== Aim of the task ==
Which of the lines below contain the string "yellow"? Copy each one.

*** Material supplied Section Begins ***

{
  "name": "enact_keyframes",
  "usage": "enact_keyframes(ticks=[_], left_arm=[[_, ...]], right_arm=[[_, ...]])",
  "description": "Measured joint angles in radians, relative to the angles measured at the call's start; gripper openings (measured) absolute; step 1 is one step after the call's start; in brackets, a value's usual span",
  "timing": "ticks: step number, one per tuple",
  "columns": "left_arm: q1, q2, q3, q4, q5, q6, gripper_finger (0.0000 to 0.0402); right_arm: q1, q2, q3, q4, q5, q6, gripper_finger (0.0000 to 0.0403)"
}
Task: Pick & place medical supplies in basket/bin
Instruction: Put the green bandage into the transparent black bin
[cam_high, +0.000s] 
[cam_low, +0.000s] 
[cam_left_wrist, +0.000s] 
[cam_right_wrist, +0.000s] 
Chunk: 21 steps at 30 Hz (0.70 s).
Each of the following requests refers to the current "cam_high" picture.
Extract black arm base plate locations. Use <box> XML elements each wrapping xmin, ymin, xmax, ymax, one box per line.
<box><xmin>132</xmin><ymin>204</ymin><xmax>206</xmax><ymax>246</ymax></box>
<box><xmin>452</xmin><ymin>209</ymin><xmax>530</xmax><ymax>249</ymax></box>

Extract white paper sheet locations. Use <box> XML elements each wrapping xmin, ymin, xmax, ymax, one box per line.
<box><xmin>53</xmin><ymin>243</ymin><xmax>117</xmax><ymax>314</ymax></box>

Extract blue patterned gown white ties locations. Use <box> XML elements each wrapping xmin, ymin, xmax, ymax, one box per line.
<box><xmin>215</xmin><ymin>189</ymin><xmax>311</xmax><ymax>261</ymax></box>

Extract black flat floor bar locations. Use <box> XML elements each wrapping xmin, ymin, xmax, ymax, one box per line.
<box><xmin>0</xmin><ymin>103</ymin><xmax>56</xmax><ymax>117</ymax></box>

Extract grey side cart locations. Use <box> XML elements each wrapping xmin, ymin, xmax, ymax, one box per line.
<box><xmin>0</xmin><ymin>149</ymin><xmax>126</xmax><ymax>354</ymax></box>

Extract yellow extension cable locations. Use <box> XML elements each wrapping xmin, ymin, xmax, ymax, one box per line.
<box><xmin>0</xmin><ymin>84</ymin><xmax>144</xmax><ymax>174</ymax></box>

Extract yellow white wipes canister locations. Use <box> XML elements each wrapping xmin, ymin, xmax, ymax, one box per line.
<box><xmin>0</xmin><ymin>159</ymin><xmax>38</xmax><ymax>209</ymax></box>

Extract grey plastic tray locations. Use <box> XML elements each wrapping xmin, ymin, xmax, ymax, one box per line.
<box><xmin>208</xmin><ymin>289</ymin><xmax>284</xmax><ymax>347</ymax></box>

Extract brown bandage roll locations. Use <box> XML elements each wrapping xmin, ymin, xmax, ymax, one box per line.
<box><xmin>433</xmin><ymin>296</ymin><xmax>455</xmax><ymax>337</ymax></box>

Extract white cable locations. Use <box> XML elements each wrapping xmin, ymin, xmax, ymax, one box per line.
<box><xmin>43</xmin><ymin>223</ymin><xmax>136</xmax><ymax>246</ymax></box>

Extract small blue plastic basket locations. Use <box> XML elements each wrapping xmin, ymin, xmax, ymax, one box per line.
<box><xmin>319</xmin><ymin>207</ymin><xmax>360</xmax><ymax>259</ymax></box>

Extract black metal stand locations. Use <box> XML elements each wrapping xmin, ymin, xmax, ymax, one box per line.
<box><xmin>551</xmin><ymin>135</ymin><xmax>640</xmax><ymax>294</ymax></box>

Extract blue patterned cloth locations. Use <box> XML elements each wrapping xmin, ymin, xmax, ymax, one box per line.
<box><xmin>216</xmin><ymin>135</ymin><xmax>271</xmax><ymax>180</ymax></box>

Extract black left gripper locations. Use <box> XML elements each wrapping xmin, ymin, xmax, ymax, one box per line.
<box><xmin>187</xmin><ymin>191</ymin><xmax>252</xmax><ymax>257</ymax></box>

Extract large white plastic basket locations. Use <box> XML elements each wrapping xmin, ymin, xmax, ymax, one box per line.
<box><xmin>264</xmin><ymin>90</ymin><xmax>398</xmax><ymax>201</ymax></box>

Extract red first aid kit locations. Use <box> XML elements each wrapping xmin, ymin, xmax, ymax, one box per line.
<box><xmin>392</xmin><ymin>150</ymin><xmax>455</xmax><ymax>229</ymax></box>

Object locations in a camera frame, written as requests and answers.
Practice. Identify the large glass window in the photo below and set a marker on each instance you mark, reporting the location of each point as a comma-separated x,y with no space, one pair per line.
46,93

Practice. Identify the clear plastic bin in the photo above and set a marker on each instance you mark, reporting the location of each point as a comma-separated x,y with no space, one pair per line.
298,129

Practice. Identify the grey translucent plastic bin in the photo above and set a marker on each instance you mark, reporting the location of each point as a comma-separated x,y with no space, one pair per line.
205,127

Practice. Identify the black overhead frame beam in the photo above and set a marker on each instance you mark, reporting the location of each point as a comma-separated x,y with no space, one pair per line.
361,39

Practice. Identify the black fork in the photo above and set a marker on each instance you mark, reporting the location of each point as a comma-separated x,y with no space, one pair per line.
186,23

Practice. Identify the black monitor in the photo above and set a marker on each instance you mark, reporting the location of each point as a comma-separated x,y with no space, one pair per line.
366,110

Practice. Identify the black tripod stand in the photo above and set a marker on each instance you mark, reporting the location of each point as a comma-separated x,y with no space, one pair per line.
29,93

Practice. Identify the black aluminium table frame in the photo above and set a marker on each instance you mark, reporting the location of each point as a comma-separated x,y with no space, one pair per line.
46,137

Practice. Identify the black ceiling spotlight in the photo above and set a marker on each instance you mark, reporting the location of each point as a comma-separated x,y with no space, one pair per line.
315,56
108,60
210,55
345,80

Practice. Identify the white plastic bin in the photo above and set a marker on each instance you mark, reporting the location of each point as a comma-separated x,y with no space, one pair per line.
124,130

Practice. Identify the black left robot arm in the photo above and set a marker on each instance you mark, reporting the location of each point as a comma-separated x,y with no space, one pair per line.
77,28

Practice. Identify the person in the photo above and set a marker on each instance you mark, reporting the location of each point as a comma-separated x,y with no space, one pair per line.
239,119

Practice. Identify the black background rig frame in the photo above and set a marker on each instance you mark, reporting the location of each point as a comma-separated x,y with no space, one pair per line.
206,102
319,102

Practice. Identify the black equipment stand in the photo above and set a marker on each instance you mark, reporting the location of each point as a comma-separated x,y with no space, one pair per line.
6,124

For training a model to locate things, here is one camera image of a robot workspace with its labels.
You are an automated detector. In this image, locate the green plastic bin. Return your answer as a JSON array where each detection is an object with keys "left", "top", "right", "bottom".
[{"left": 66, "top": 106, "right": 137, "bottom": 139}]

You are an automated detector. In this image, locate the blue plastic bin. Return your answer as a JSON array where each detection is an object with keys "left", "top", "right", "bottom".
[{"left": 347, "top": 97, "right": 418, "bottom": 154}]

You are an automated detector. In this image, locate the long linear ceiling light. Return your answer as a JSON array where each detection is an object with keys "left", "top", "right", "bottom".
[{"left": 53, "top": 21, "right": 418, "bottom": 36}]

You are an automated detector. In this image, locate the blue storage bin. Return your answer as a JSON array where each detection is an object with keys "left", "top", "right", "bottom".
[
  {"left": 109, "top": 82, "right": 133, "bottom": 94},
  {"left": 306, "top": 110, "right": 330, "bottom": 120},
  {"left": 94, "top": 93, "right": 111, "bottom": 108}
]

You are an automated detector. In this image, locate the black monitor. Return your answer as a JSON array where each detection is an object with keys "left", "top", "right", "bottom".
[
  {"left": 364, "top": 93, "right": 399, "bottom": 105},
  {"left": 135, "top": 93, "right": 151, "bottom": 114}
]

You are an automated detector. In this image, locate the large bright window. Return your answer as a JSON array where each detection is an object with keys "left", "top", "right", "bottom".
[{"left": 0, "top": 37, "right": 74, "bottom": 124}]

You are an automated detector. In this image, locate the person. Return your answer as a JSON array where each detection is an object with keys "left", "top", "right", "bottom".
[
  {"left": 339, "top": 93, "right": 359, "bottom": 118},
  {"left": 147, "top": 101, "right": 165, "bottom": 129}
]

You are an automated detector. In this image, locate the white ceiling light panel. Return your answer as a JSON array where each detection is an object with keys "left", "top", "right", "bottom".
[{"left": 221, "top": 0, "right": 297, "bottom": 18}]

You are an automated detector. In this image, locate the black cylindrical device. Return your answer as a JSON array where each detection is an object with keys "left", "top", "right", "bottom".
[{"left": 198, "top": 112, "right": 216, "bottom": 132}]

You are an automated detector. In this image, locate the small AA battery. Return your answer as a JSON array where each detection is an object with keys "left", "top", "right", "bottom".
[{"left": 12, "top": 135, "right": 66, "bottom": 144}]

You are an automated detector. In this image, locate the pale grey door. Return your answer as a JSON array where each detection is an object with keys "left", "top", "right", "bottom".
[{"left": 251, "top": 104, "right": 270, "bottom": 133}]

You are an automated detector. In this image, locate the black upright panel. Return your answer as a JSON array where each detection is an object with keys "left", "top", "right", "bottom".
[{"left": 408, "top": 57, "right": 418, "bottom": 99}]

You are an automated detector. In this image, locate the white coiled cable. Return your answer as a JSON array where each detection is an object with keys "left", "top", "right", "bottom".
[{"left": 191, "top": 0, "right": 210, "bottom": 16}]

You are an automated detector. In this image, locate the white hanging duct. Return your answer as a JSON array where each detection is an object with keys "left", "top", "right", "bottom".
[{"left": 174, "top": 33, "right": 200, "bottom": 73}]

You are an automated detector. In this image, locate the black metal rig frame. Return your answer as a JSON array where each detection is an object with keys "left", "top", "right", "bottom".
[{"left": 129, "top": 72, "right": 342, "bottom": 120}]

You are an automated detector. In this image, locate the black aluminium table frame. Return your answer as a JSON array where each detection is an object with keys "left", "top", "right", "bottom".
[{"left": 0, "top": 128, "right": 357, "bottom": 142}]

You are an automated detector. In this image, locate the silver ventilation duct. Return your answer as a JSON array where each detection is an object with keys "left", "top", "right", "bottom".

*** Material supplied Section Ends ***

== Task result ==
Extract yellow extension cable locations. Use <box> XML elements each wrapping xmin, ymin, xmax, ymax, one box per line.
Extract yellow white wipes canister locations. Use <box> XML elements each wrapping xmin, ymin, xmax, ymax, one box per line.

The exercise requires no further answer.